▶ Task prompt: After dropping the pictures, give again exactly the lines of the data from its first line through the line with "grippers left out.", which is included as well.

Collected data entries

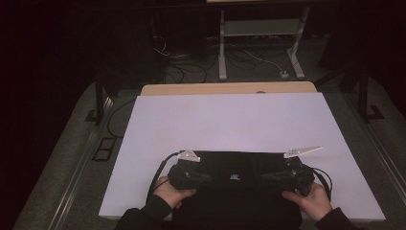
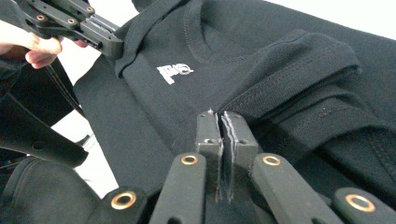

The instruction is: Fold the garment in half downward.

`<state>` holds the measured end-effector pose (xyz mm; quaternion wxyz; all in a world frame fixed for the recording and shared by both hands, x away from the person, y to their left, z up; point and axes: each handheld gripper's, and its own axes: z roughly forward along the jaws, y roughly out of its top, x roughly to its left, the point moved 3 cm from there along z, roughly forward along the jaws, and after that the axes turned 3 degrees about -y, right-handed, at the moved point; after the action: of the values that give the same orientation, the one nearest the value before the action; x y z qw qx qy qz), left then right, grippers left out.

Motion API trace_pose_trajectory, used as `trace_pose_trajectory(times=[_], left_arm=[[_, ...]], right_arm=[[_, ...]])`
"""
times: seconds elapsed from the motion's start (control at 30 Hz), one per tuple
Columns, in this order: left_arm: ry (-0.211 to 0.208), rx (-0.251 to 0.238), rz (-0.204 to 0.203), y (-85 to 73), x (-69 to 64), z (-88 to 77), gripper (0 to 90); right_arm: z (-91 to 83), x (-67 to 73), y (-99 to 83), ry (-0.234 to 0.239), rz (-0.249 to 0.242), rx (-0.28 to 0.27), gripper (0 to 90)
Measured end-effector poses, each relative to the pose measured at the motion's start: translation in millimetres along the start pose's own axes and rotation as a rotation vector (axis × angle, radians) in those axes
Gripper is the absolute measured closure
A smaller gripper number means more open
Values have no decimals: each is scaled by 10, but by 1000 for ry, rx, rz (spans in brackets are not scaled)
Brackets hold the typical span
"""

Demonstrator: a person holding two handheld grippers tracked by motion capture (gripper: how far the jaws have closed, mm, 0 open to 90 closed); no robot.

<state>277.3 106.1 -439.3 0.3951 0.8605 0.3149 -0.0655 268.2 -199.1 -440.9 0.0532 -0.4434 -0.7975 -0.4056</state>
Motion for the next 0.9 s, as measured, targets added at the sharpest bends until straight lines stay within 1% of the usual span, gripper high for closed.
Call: trace_pose_trajectory(times=[0.2,0.27,0.5,0.57,0.77,0.9], left_arm=[[-2,7,3,-37,-36,1,834],[-2,1,-5,-48,-46,1,834],[-8,11,-19,-101,-81,11,831],[-13,26,-14,-120,-90,15,831],[-20,47,-13,-151,-135,21,829],[-29,50,-11,-169,-162,23,826]], right_arm=[[0,21,-43,2,1,9,848],[-2,27,-55,2,4,10,848],[-1,62,-101,10,2,25,848],[-1,73,-117,9,-2,31,848],[0,105,-150,13,-5,51,848],[-6,122,-172,20,-3,60,848]])
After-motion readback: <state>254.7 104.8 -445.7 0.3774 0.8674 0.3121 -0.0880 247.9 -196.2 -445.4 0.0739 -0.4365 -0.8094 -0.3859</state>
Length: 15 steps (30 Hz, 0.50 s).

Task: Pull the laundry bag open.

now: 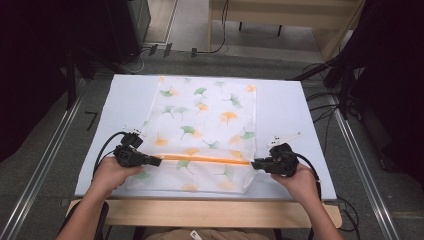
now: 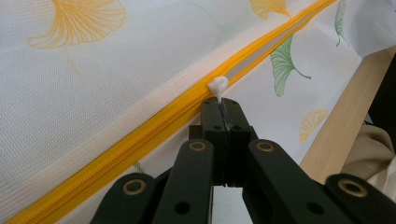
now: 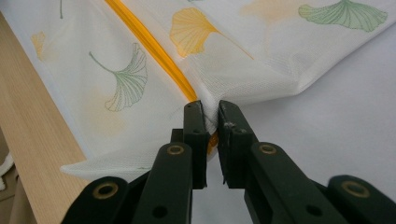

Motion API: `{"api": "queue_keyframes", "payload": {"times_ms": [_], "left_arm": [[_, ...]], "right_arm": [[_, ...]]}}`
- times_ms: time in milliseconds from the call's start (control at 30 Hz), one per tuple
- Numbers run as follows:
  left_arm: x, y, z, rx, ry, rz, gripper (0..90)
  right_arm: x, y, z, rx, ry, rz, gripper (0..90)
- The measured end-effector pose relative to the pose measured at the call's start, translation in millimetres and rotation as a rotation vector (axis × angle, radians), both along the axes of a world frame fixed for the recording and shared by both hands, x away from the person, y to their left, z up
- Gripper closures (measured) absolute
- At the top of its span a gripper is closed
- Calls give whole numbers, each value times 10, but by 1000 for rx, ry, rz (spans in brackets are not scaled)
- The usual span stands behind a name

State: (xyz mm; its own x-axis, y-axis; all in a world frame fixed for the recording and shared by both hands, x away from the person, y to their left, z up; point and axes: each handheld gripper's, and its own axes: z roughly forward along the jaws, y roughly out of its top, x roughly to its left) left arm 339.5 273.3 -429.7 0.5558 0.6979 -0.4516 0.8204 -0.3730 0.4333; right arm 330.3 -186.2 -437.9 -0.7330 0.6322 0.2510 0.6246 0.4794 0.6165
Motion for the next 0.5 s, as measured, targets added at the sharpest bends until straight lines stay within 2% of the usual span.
{"api": "queue_keyframes", "payload": {"times_ms": [500], "left_arm": [[2, 39, 10, -12, 0, -2, 900]], "right_arm": [[-1, 6, 0, 1, 3, 1, 846]]}}
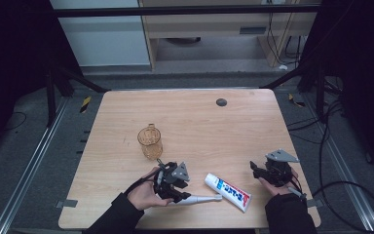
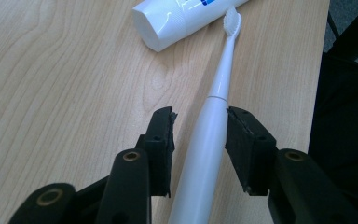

▶ Response below:
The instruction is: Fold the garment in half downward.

`<state>` holds the measured end-effector pose (xyz mm; quaternion wxyz; all in a world frame fixed for the recording and shared by both hands, x away from the person, y to their left, z up; point and axes: each handheld gripper's, and its own axes: z roughly forward along the jaws, y roughly out of its top, x roughly to its left, the point moved 3 cm from there along z, roughly forward along the jaws, and after that the axes turned 3 degrees about -y, right-handed, at the moved point; after the action: of the values that give the same orientation, the one nearest the value before the action; x y z qw qx qy qz), left then right, grippers left out.

That covers the exercise completely.